_Task objective_: The material below contains a line with "robot arm link" and a line with "trip pad bracket". Copy exactly those two lines and all lines between them.

* * * * * * * * *

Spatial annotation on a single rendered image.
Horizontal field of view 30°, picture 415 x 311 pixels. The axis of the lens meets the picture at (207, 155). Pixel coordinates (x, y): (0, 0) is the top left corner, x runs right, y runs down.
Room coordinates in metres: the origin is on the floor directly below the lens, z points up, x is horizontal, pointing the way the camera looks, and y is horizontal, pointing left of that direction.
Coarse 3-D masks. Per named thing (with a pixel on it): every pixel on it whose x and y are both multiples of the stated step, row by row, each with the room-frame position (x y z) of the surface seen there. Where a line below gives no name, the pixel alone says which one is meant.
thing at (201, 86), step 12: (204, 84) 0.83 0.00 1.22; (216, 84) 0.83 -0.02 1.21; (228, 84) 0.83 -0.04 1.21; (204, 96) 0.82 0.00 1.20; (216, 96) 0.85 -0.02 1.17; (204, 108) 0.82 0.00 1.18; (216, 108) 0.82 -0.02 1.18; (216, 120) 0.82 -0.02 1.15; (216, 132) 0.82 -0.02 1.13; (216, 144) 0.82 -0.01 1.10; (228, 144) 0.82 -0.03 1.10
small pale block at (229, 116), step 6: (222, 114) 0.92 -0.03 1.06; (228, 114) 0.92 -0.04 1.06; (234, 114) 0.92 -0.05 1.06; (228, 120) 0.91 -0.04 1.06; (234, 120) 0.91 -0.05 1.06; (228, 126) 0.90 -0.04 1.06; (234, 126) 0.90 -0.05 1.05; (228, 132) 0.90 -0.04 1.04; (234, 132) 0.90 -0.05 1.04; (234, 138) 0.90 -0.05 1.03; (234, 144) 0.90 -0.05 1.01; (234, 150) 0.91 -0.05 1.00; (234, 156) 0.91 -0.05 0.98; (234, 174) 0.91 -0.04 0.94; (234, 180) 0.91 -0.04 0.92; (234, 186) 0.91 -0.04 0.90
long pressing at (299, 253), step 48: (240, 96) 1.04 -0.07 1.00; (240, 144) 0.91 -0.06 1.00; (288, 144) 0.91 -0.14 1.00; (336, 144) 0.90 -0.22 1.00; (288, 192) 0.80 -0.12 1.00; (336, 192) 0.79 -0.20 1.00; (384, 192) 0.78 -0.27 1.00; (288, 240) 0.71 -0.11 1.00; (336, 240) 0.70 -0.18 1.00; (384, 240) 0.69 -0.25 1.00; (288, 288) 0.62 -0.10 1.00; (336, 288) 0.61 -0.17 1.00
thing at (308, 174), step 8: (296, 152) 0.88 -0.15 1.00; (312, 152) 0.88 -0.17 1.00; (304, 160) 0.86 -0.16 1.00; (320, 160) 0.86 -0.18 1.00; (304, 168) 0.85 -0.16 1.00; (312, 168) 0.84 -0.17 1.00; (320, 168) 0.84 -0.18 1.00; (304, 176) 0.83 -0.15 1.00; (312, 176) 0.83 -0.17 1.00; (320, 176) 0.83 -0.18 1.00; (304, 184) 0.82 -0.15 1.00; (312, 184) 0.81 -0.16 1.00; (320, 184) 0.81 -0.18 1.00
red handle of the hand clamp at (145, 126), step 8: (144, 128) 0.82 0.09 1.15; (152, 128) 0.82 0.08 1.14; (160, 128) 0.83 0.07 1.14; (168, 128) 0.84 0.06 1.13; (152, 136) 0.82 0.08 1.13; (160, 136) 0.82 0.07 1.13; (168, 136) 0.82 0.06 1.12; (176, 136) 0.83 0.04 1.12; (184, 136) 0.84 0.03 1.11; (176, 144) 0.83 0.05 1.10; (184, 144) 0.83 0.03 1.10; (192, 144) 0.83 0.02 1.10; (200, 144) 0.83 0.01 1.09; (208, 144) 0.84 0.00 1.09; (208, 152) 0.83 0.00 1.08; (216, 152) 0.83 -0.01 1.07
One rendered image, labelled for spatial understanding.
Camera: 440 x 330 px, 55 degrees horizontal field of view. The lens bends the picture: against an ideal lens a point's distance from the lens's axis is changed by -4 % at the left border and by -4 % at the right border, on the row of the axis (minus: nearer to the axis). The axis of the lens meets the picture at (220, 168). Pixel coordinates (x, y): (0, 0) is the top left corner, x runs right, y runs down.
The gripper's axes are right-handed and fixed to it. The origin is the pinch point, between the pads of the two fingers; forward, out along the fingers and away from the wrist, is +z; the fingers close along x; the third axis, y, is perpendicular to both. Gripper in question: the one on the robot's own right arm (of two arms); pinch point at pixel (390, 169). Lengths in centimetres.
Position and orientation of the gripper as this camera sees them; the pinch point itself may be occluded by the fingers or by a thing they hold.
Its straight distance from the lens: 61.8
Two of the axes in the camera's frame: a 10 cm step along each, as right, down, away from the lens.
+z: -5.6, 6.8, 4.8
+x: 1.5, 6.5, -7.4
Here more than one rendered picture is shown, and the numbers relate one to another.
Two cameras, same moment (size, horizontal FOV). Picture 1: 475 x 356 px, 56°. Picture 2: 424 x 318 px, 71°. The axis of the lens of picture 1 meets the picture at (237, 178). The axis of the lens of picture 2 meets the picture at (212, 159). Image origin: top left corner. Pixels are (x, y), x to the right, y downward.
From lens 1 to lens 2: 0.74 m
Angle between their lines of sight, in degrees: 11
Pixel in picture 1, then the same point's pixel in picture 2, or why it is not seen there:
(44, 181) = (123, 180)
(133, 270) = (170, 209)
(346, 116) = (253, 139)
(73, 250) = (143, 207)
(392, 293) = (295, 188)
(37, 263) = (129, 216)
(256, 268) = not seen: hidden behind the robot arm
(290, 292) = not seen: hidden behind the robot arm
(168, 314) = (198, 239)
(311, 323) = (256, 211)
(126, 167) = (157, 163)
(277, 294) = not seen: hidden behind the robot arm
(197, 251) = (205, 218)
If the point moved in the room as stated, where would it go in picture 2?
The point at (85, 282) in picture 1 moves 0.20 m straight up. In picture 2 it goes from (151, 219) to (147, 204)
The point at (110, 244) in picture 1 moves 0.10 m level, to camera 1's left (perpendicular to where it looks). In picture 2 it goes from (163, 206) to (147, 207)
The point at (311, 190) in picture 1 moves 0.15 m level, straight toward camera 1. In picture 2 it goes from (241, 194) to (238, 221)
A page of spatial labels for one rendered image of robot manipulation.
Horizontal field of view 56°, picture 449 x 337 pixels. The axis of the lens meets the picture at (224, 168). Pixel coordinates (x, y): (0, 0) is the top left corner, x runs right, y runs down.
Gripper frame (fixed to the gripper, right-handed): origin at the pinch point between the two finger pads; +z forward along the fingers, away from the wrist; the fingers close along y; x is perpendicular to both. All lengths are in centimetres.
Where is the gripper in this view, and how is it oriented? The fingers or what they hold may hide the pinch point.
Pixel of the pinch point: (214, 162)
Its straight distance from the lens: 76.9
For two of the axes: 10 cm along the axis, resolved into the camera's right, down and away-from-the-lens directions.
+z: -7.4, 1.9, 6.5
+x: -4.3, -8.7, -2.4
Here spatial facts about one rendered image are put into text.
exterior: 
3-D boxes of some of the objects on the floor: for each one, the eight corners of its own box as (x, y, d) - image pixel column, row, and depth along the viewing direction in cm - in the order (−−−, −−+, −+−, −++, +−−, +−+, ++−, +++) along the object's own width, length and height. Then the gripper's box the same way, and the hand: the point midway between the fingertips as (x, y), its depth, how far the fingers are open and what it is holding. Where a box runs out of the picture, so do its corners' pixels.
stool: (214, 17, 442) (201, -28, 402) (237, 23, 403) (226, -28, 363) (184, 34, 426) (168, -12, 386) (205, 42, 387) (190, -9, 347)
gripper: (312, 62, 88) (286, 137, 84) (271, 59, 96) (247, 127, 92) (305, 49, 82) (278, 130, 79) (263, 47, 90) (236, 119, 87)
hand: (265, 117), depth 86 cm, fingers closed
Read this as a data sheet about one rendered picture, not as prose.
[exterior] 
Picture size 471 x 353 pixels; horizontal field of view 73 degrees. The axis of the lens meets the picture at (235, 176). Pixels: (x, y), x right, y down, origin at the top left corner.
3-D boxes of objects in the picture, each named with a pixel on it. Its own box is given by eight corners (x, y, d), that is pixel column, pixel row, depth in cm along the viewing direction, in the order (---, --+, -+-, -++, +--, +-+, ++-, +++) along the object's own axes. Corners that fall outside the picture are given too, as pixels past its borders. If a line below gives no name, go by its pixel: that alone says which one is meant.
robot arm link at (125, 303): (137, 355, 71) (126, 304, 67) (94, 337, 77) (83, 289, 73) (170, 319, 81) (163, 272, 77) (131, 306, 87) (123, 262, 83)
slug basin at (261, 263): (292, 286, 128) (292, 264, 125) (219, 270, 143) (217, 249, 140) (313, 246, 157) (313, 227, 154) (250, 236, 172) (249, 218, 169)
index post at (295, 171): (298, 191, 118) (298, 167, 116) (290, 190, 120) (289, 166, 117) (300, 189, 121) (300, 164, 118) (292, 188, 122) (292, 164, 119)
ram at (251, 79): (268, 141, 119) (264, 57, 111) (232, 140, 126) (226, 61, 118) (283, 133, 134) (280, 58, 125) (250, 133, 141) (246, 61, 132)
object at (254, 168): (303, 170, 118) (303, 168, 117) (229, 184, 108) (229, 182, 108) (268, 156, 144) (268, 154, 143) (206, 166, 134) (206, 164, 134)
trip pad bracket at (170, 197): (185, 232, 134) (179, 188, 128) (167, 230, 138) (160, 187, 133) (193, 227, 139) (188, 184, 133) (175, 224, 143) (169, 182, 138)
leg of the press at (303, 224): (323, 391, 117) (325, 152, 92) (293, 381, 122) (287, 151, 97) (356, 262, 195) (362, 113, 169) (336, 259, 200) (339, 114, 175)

* * * * * * * * *

_Task output_:
robot arm link at (125, 303): (137, 355, 71) (126, 304, 67) (94, 337, 77) (83, 289, 73) (170, 319, 81) (163, 272, 77) (131, 306, 87) (123, 262, 83)
slug basin at (261, 263): (292, 286, 128) (292, 264, 125) (219, 270, 143) (217, 249, 140) (313, 246, 157) (313, 227, 154) (250, 236, 172) (249, 218, 169)
index post at (295, 171): (298, 191, 118) (298, 167, 116) (290, 190, 120) (289, 166, 117) (300, 189, 121) (300, 164, 118) (292, 188, 122) (292, 164, 119)
ram at (251, 79): (268, 141, 119) (264, 57, 111) (232, 140, 126) (226, 61, 118) (283, 133, 134) (280, 58, 125) (250, 133, 141) (246, 61, 132)
object at (254, 168): (303, 170, 118) (303, 168, 117) (229, 184, 108) (229, 182, 108) (268, 156, 144) (268, 154, 143) (206, 166, 134) (206, 164, 134)
trip pad bracket at (170, 197): (185, 232, 134) (179, 188, 128) (167, 230, 138) (160, 187, 133) (193, 227, 139) (188, 184, 133) (175, 224, 143) (169, 182, 138)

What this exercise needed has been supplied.